All references cited herein are incorporated by reference.

Claims

1. A method for treating a subject having a viral infection comprising administering to the subject an effective amount of (i) a PIKfyve inhibitor and (ii) a TMPRSS-2 inhibitor.

2. The method of claim 1, wherein the subject is a human subject.

3. The method of claim 1, wherein the viral infection is a coronavirus infection.

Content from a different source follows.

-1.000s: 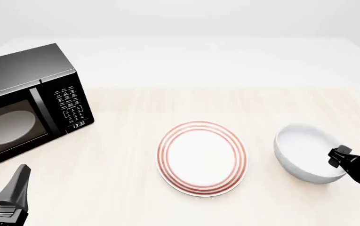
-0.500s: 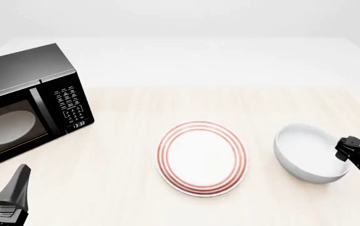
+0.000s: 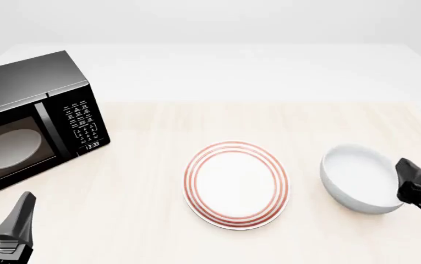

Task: Put the white bowl to the right of the plate.

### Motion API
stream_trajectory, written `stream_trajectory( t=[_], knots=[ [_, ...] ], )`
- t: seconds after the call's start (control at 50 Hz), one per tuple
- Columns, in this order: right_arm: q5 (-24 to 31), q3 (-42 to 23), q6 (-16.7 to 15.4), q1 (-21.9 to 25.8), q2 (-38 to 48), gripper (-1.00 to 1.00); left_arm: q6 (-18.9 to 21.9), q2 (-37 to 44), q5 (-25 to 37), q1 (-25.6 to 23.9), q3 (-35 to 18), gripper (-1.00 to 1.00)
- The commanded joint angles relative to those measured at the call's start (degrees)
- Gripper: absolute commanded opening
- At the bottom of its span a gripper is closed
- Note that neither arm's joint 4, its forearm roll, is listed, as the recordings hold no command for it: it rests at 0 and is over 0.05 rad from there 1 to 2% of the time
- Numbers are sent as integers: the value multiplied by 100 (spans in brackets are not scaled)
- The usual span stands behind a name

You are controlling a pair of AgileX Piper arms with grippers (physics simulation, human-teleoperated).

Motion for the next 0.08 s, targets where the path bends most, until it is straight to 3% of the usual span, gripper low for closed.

4. The method of claim 3, wherein the coronavirus is SARS-CoV-2.

5. The method of claim 1, wherein the virus is African swine flu, pox virus, Ebola virus, middle east respiratory syndrome virus (MERS), JC polyomavirus (JC), BK polyomavirus (BK), Herpes Simplex Virus (HSV), Marburg virus (MarV), Venezuelan equine encephalitis virus (VEEV), or Lymphocytic choriomeningitis virus (LCMV).

6. The method of claim 1, wherein the PIKfyve inhibitor is apilimod or a pharmaceutically acceptable salt thereof.

7. The method of claim 1, wherein the TMPRSS-2 inhibitor is nafamostat or a pharmaceutically acceptable salt thereof.

8. The method of claim 1, wherein the TMPRSS-2 inhibitor is camostat or a pharmaceutically acceptable salt thereof.

9. A pharmaceutical composition comprising (i) a PIKfyve inhibitor and (ii) a TMPRSS-2 inhibitor.